For a complementologist, an increase of C3a des-Arg /ASP in body fluids indicates that an activation of the complement system has taken place. One can assume that besides this (surrogate) marker, all effector molecules that are released during activation of the complement cascade, such as C3a, C5a, C5a des-Arg, C3b, or the MAC, were at least transiently present as well. A direct conclusion regarding a biologic function of C3a des-Arg should thus not be drawn. In any case, it is remarkable that a correlation of complement activation and lipid metabolism has been observed in various settings. This supports the concept that unbalanced obesity is linked to chronic low-grade inflammation, and suggests that drastic fat uptake can rapidly trigger a low inflammatory response.
d. Animal models, complement factor C3, acylation-stimulating protein, and energy metabolism
Serum from obese rats was found to contain almost twice as much C3 as serum from lean rats (Boggs et al., 1998). In C3−/− mice, which lack significant parts of the complement system, including ASP, a marked delay in postprandial TG clearance, reduced body fat, and lower leptin levels were observed in comparison with wild-type animals.

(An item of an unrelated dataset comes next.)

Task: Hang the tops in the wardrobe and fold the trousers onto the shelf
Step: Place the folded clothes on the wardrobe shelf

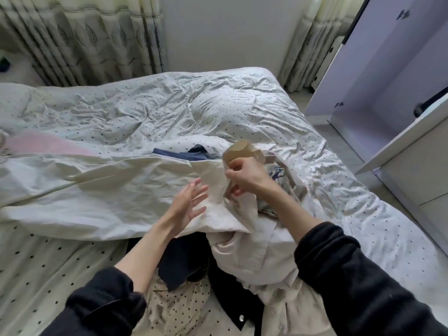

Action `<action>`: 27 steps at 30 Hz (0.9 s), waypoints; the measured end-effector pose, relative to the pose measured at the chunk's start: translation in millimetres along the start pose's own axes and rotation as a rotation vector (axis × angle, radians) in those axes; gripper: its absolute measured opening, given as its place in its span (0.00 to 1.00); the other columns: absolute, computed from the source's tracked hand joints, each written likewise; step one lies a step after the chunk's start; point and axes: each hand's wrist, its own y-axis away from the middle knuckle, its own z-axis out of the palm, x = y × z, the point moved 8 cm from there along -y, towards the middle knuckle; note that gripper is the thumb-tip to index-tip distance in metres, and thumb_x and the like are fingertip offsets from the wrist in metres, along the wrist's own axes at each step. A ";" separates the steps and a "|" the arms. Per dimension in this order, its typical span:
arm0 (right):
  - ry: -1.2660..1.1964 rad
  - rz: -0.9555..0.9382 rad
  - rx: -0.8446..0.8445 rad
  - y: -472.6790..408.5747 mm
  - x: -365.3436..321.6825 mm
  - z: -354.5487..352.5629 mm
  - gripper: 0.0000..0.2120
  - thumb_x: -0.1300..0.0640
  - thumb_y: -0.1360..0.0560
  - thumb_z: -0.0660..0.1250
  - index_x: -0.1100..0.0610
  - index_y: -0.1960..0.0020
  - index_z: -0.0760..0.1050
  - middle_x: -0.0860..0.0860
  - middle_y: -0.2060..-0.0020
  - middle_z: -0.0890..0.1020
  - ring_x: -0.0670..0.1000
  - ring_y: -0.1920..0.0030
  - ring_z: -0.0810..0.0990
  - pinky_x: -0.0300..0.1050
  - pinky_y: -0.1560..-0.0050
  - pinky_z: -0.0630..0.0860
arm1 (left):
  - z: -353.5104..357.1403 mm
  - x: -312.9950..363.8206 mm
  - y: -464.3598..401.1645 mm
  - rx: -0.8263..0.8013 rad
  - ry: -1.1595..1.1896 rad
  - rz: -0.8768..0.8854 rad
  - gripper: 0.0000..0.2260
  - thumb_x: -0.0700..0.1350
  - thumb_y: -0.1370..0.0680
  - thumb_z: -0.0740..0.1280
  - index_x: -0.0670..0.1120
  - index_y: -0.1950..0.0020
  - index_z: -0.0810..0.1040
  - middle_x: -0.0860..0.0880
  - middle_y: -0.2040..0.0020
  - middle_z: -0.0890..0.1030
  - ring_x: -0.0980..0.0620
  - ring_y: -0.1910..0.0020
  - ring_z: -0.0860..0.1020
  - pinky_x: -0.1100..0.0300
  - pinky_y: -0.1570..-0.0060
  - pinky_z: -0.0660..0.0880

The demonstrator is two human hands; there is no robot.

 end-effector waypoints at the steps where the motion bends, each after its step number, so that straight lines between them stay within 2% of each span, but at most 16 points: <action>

Also, postprandial nonesterified fatty acids were increased in serum/plasma independently of low or high fat diets, and modest changes in insulin/glucose metabolism implied increased insulin sensitivity (Murray et al., 1999d). In contrast and of note, the Wetsel group found no significant differences in the plasma TG, cholesterol, or free fatty acid concentrations of fasted C3−/− mice compared with their wild-type litter mates. Plasma lipoprotein analyses indicated no significant differences in various lipoproteins and triglycerol in the absence of ASP. The C3−/− animals were not impaired in their ability to clear TG and free fatty acids from their circulation after an oral fat load (Wetsel et al., 1999). These contradicting results might be caused by differences in the C3−/− and wild-type mouse strains bred and used by the two research groups in different facilities. It suggests that the genetic background of these animals should be checked thoroughly (e.g., by SNP analysis) to prove sufficient and effective backcrossing.

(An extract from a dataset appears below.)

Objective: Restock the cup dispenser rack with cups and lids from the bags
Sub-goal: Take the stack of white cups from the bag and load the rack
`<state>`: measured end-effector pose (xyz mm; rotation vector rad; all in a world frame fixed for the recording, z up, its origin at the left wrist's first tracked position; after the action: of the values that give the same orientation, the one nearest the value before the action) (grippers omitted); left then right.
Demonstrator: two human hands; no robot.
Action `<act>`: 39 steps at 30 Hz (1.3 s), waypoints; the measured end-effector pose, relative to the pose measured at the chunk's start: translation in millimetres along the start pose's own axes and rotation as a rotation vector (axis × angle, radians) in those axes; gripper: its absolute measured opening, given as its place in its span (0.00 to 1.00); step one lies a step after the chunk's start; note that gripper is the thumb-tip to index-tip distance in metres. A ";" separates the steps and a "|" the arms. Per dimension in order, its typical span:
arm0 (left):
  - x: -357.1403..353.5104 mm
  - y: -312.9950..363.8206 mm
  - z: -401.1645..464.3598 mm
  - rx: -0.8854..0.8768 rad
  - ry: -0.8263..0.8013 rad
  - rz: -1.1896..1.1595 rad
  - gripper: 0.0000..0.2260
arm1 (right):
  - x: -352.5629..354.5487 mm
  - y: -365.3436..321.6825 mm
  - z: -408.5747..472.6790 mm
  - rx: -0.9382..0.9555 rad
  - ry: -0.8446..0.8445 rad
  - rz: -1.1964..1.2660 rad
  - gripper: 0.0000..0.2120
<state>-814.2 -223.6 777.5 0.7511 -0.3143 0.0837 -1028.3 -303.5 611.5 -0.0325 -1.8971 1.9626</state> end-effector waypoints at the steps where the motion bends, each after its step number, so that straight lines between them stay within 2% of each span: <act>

A third research group cross-bred C3−/− mice to mice deficient in both apoE and the low-density lipoprotein receptor (Apoe−/− Ldlr−/− mice). Compared with controls, mice additionally lacking C3 had higher serum TG levels and a more proatherogenic lipoprotein profile, and lower body weight and fat content. In contrast, there were no differences between factor B-deficient mice, being additionally analyzed where complement activation of the alternative pathway is hampered, and wild-type animals. Moreover, the size of lesions in the aorta was significantly higher in C3−/− mice than in controls. The investigators concluded that complement activation by the classic or lectin pathway exerts atheroprotective effects, possibly through the regulation of lipid metabolism (Persson et al., 2004).
e. C5ar2−/− mice and blockade of C5a2 receptor by antibodies
In studies conducted by or in cooperation with the Cianflone group, C5ar2−/− mice also showed changes in their metabolism as compared with wild-type controls: these mice are hyperphagic on a low-fat diet. Nevertheless, their body weight and adipose tissue mass did not differ from that of wild-type litter mates. On a high-fat diet, average adipocyte size and adipose tissue triglyceride/DNA content were significantly reduced. Postprandial clearance of TG was delayed in C5ar2−/−animals, and the synthesis of adipose tissue triglycerides, lipolysis, and fatty acid re-esterification were significantly reduced. Indirect calorimetry measurements suggested preferential fatty acid utilization over carbohydrate (Paglialunga et al., 2007).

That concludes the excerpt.